▸ **WHAT TO WORK ON**
Show every line of the data that contains the string "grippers".

▸ **DATA EXCERPT**
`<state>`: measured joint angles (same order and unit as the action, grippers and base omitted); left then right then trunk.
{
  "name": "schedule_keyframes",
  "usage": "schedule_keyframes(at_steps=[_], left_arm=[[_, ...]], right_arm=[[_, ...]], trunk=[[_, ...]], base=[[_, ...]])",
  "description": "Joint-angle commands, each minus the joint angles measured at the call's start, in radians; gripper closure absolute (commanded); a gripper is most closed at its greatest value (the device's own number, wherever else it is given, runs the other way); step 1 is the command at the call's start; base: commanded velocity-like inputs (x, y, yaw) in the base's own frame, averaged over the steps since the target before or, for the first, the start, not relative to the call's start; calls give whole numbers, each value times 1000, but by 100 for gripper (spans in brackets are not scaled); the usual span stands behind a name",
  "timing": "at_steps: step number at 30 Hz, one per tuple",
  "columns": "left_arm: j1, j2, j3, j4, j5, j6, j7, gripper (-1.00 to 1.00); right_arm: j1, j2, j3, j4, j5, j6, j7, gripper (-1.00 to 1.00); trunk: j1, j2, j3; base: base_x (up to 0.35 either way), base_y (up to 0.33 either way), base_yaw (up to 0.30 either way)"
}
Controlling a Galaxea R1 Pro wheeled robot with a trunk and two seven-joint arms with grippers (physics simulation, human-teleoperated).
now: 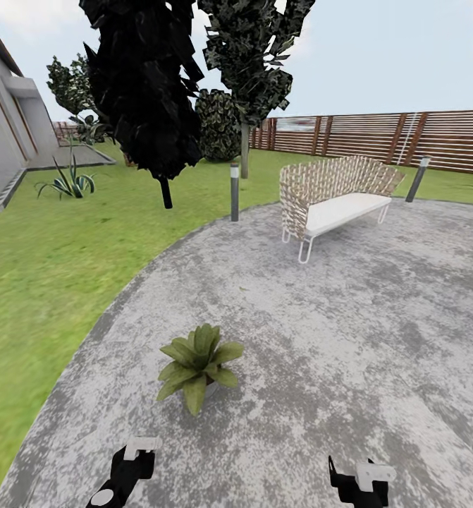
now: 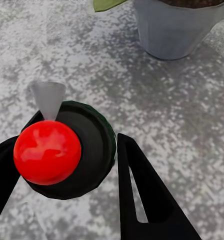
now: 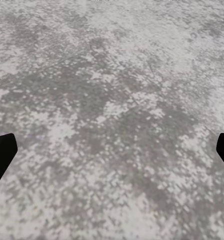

▸ **RESULT FOR THIS TASK**
`<state>`: measured joint angles (same order and unit as the action, grippers and base omitted); left then right then trunk.
Controlling a Galaxea R1 Pro wheeled robot with a trunk and two seven-joint arms with grippers (physics simulation, human-teleoperated).

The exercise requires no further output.